### Your assignment
All lines from the one containing "Detect black right camera" through the final line of the material below must appear exactly as they are, with nothing else.

### Records shown
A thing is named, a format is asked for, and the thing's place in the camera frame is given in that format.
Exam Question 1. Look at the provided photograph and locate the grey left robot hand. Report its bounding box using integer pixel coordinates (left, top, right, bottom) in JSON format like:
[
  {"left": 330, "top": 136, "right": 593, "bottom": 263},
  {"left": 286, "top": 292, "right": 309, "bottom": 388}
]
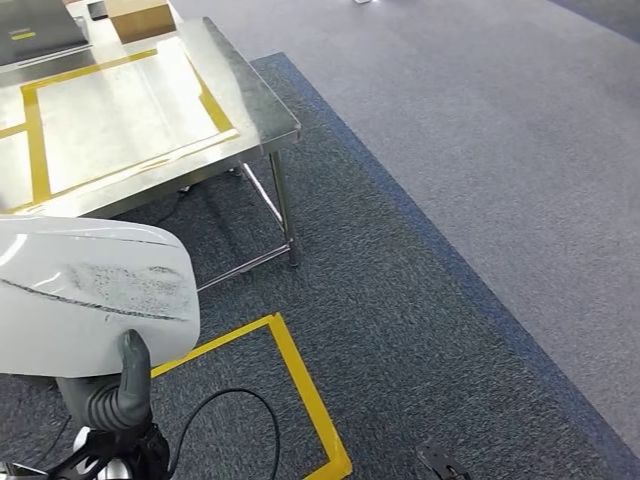
[{"left": 56, "top": 329, "right": 153, "bottom": 433}]

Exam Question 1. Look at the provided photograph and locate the white plastic car part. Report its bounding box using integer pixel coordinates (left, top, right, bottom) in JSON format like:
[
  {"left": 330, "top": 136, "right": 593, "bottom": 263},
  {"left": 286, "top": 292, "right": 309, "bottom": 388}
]
[{"left": 0, "top": 215, "right": 202, "bottom": 380}]

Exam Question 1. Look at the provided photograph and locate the stainless steel workbench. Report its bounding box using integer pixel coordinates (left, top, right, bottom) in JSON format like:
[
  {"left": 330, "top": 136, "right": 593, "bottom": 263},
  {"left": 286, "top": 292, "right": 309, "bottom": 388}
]
[{"left": 0, "top": 16, "right": 303, "bottom": 293}]

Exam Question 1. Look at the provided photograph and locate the yellow floor tape square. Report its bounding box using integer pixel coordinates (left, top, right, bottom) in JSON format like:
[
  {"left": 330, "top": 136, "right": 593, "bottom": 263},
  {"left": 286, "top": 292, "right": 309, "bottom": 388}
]
[{"left": 149, "top": 312, "right": 353, "bottom": 480}]

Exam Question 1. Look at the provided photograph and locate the grey laptop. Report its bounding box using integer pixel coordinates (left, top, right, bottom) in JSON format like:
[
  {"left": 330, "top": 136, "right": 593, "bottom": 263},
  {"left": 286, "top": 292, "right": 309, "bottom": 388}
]
[{"left": 0, "top": 0, "right": 94, "bottom": 68}]

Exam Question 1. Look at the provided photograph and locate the brown cardboard box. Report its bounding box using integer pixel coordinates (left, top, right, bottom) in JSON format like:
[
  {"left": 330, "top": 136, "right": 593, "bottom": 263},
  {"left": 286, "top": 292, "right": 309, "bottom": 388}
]
[{"left": 103, "top": 0, "right": 177, "bottom": 44}]

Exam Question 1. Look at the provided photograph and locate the black right robot foot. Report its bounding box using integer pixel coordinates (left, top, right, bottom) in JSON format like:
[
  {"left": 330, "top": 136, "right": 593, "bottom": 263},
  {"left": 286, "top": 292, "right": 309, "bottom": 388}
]
[{"left": 416, "top": 442, "right": 472, "bottom": 480}]

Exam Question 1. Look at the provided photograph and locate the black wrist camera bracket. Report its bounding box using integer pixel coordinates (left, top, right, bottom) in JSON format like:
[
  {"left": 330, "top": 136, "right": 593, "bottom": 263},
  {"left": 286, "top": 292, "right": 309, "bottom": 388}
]
[{"left": 45, "top": 423, "right": 171, "bottom": 480}]

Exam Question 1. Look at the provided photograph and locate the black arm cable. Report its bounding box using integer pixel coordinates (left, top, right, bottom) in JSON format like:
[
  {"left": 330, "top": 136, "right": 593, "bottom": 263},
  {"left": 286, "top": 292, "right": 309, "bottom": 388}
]
[{"left": 167, "top": 388, "right": 281, "bottom": 480}]

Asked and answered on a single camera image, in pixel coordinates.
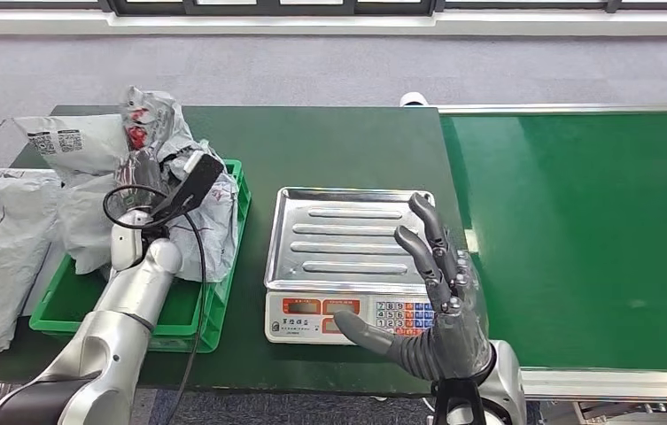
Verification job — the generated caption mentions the white mailer bag QR codes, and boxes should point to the white mailer bag QR codes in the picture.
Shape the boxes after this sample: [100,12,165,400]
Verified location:
[12,86,197,188]

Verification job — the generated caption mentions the green plastic crate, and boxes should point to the green plastic crate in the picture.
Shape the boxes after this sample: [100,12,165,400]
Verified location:
[28,158,252,354]

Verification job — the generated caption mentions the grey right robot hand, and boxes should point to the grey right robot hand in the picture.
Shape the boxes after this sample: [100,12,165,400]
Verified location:
[332,191,494,383]

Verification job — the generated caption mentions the white scale with steel tray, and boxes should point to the white scale with steel tray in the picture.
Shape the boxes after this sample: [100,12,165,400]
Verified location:
[263,187,446,346]

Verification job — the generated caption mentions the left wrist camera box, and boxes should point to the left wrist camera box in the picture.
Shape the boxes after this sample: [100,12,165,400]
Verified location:
[151,151,226,223]

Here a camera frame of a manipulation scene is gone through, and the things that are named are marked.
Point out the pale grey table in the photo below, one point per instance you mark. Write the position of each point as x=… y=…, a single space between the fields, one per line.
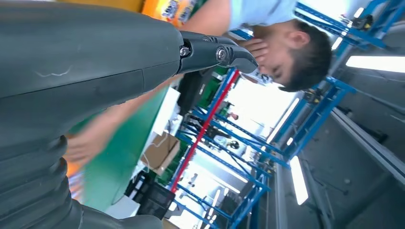
x=121 y=207

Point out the red rack pole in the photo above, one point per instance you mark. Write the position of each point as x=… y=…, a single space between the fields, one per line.
x=207 y=126

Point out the ceiling light tube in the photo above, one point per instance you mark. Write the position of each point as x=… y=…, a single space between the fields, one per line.
x=379 y=64
x=299 y=183

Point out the brown cardboard box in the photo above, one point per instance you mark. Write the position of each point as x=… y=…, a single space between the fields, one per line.
x=161 y=151

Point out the orange detergent bottle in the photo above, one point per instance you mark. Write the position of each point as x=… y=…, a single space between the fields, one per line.
x=152 y=8
x=72 y=169
x=189 y=12

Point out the green table mat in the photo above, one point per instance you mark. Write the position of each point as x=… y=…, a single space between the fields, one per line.
x=120 y=151

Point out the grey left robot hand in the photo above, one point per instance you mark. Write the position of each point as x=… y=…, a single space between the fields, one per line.
x=79 y=63

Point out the person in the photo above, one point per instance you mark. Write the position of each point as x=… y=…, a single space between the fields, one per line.
x=262 y=9

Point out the blue metal shelving rack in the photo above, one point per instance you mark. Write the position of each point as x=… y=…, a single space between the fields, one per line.
x=335 y=28
x=316 y=117

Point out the black carrying case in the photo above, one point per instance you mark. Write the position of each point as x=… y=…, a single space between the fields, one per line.
x=193 y=91

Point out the black office chair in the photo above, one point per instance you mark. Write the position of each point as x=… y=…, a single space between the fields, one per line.
x=155 y=199

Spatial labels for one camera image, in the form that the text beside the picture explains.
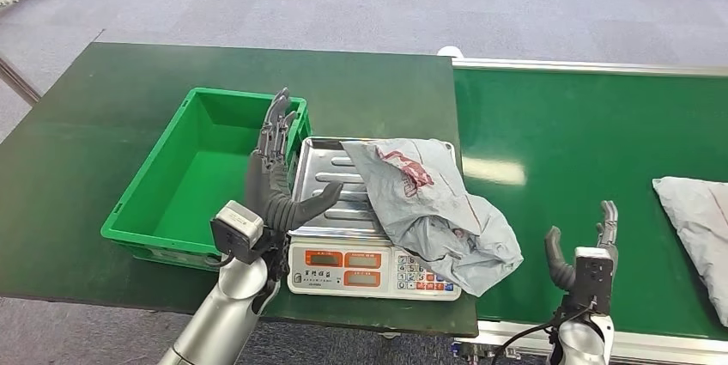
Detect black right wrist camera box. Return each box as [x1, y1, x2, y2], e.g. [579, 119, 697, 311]
[571, 246, 616, 316]

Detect white electronic scale steel tray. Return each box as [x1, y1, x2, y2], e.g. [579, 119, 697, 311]
[287, 136, 463, 301]

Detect green plastic crate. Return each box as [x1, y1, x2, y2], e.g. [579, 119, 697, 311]
[100, 87, 313, 272]

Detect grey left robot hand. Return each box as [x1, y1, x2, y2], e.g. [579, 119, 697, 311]
[244, 87, 344, 233]

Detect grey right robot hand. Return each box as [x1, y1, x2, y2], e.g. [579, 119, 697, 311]
[543, 200, 620, 294]

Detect black right camera cable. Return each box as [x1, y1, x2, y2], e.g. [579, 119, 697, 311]
[491, 304, 594, 365]

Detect plain grey mailer package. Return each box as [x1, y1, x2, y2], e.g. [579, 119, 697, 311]
[652, 176, 728, 328]

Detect grey package with red print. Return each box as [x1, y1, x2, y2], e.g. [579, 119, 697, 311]
[341, 137, 525, 298]

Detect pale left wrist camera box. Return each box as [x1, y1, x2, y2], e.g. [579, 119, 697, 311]
[210, 200, 265, 265]

### Output of the task
Detect black right camera cable. Return each box as [x1, y1, x2, y2], e.g. [579, 119, 697, 311]
[491, 304, 594, 365]

Detect plain grey mailer package. Return each box as [x1, y1, x2, y2], e.g. [579, 119, 697, 311]
[652, 176, 728, 328]

Detect grey package with red print. Return each box as [x1, y1, x2, y2], e.g. [579, 119, 697, 311]
[341, 137, 525, 298]

Detect pale left wrist camera box. Return each box as [x1, y1, x2, y2], e.g. [579, 119, 697, 311]
[210, 200, 265, 265]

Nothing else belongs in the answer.